Look through the data below, and copy each line that carries the word "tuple".

(Items from a dataset)
━━━

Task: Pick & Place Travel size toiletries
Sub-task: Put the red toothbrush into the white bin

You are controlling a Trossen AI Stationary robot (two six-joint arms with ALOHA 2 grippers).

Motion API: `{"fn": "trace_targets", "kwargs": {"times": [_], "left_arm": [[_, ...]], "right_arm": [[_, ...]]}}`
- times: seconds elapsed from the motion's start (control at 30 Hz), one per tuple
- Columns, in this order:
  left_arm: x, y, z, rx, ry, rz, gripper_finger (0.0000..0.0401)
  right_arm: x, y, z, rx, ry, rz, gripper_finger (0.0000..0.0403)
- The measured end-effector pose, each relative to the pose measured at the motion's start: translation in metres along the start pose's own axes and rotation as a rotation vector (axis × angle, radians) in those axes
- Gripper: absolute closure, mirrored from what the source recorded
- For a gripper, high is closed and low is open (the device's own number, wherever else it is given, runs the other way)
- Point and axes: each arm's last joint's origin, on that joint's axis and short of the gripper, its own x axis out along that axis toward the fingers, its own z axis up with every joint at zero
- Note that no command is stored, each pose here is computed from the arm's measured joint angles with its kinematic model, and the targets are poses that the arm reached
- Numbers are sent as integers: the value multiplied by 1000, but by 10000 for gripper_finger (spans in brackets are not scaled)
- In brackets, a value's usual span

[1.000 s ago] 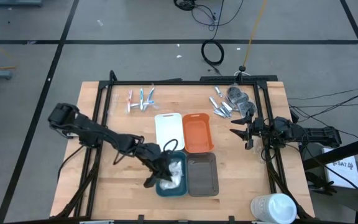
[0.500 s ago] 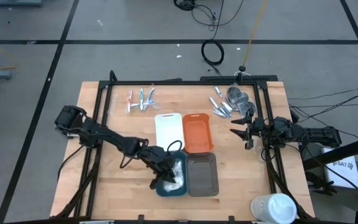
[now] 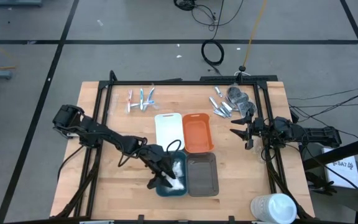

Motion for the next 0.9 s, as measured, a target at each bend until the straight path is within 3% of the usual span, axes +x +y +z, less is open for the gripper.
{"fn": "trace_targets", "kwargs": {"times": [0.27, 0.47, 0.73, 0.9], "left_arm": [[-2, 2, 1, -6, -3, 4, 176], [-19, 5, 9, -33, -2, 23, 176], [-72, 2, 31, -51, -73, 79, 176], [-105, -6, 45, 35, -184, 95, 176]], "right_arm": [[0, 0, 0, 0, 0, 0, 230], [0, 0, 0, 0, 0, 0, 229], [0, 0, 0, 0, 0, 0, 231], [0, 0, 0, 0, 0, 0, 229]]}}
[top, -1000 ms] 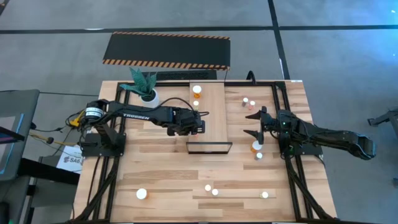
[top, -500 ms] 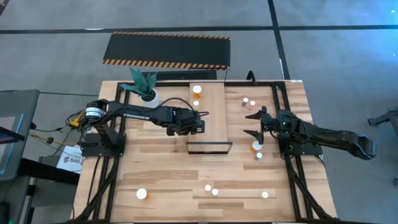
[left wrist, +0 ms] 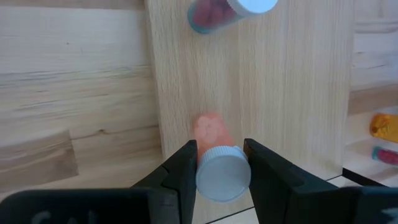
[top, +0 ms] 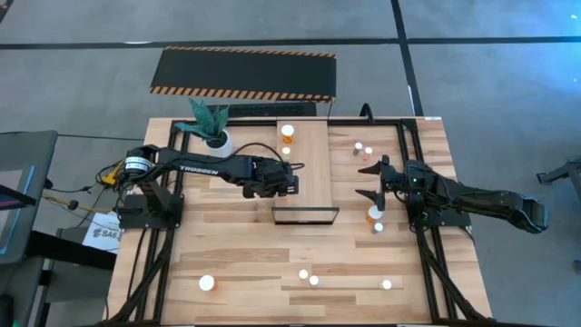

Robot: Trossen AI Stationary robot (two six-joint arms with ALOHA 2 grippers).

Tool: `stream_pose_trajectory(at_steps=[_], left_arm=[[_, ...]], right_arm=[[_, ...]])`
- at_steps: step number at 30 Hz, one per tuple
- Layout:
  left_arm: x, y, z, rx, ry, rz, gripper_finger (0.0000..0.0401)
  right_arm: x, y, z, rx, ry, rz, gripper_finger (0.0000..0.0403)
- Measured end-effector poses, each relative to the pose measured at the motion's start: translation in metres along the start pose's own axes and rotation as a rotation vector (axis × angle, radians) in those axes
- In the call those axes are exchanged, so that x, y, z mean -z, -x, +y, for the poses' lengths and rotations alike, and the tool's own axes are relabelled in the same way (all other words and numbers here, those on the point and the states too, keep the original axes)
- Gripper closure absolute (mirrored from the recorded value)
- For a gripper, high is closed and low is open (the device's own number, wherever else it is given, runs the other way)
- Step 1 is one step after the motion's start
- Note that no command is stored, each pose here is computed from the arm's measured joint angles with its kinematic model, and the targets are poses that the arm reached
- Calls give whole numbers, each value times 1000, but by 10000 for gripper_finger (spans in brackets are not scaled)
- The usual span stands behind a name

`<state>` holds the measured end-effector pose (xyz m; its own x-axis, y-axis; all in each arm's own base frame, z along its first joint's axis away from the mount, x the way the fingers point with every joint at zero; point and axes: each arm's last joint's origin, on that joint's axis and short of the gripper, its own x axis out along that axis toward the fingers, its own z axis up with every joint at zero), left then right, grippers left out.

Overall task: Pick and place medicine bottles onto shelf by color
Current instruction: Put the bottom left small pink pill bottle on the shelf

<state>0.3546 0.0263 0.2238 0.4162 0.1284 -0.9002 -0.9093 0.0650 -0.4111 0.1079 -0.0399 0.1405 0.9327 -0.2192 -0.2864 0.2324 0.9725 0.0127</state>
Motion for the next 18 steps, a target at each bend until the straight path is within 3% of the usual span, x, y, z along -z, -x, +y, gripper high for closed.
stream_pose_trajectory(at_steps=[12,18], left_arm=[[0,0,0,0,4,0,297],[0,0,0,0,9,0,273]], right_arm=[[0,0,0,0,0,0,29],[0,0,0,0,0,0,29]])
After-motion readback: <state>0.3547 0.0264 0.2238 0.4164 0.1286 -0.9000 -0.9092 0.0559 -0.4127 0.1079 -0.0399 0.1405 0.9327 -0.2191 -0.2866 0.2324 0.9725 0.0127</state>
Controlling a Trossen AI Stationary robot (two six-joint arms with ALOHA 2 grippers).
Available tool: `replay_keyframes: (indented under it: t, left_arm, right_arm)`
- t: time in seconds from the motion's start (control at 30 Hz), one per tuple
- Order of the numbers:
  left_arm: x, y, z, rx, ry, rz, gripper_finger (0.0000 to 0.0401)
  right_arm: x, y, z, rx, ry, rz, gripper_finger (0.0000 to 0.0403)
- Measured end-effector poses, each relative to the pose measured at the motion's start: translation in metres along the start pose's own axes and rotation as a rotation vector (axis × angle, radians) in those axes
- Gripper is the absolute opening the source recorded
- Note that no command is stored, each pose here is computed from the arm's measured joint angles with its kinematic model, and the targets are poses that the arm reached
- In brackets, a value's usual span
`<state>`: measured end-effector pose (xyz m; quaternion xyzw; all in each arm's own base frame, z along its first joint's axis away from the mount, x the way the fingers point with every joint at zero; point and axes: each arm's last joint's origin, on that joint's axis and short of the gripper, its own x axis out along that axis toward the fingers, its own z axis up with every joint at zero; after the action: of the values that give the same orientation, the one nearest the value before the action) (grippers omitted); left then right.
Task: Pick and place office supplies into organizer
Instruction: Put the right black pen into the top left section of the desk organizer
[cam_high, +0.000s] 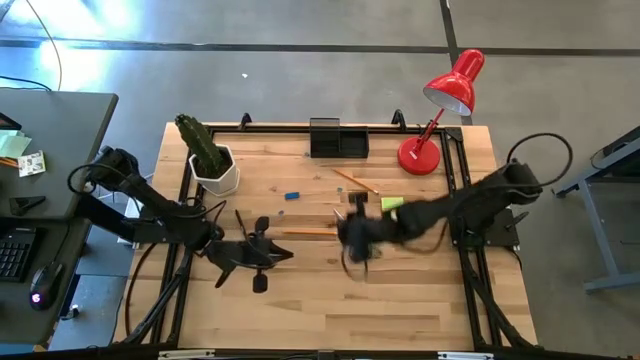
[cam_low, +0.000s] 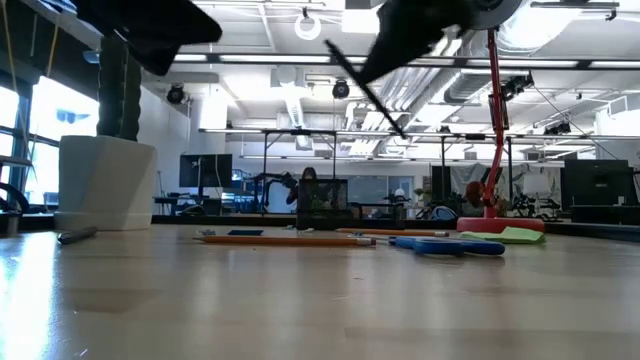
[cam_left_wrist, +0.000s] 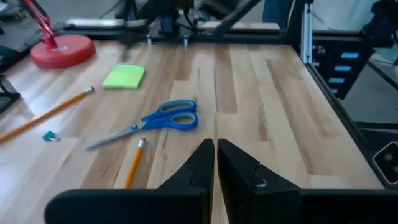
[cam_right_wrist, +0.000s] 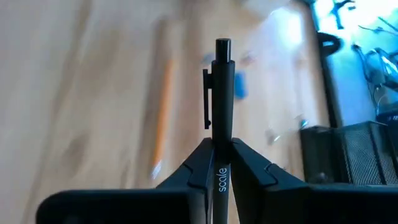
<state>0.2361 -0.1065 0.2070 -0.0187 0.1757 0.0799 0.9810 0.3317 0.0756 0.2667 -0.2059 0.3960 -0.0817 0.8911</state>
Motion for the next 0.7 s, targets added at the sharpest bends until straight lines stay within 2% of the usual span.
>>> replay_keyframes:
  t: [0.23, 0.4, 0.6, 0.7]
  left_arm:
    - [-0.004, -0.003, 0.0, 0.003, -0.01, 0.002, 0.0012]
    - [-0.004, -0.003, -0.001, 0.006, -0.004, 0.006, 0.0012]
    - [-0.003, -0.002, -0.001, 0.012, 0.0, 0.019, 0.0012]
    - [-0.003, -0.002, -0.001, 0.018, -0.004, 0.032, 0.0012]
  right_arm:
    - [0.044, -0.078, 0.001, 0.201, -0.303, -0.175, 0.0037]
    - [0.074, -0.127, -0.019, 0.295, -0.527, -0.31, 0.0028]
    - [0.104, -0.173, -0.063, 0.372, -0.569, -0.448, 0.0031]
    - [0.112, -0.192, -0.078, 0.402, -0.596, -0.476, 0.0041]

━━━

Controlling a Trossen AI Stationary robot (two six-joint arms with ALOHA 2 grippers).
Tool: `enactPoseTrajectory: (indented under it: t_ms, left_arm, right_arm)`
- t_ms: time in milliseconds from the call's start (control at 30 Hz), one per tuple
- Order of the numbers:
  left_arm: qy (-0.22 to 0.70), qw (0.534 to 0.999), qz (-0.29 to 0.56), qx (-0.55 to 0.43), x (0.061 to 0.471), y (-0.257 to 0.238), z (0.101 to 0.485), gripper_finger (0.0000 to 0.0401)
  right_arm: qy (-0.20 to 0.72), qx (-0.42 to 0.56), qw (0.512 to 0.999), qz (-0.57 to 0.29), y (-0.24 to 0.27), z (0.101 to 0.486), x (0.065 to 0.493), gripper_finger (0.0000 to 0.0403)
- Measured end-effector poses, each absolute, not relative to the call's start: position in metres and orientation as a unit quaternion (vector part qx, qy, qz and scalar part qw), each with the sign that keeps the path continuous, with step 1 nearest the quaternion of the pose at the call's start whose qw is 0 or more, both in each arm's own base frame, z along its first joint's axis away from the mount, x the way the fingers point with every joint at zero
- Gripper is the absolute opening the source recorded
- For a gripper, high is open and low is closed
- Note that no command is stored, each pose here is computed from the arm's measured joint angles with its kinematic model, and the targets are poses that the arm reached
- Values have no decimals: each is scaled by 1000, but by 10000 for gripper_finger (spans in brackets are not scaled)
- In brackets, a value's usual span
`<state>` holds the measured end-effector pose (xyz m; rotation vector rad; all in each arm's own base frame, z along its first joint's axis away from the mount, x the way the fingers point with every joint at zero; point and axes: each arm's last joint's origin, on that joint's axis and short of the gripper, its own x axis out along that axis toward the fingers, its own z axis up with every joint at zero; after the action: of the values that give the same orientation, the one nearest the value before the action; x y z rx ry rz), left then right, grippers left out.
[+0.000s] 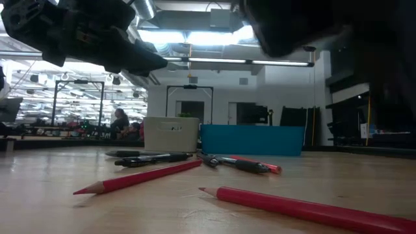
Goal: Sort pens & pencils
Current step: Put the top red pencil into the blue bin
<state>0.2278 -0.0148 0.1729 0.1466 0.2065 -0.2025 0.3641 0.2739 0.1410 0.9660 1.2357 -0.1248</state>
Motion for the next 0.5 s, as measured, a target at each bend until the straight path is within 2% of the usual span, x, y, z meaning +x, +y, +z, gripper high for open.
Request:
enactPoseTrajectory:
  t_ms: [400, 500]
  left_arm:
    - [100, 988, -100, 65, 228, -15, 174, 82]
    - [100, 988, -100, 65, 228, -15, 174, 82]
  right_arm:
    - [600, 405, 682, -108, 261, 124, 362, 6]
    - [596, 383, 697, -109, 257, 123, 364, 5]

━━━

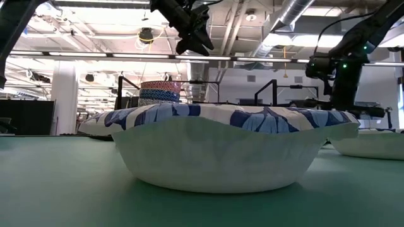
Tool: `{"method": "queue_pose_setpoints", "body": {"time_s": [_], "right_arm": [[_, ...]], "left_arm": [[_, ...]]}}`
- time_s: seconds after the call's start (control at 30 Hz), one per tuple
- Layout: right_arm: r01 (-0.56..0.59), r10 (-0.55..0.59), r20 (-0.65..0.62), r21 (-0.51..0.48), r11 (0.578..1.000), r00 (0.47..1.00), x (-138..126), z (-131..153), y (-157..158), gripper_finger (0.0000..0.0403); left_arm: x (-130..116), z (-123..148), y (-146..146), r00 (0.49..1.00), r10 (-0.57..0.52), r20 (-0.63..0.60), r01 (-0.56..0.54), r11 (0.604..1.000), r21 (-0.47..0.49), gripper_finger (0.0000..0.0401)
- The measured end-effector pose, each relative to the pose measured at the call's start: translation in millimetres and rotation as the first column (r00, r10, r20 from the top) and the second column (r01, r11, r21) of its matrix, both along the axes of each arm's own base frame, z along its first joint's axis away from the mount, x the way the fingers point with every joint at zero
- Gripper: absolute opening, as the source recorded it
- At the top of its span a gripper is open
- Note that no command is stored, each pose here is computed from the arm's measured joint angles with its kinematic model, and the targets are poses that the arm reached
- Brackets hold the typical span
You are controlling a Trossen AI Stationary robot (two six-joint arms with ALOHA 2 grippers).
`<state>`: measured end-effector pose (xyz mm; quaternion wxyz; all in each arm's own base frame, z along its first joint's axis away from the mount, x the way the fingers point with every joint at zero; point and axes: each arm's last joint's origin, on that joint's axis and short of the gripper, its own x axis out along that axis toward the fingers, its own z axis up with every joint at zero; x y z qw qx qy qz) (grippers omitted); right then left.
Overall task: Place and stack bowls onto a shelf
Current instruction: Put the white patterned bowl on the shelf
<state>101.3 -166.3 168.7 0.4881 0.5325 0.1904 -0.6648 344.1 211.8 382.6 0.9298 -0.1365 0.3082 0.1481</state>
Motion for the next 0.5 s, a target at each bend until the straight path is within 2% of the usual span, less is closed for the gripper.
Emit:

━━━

** SOLVED PROBLEM **
- times: seconds elapsed from the motion's start (control at 30 Hz), one per tuple
- at_steps: step number at 30 Hz, one per tuple
- t: time in seconds from the motion's start (control at 30 Hz), one per tuple
- t_ms: time in milliseconds from the call's start (control at 30 Hz), one per tuple
- time_s: seconds after the call's start (control at 30 Hz), one per tuple

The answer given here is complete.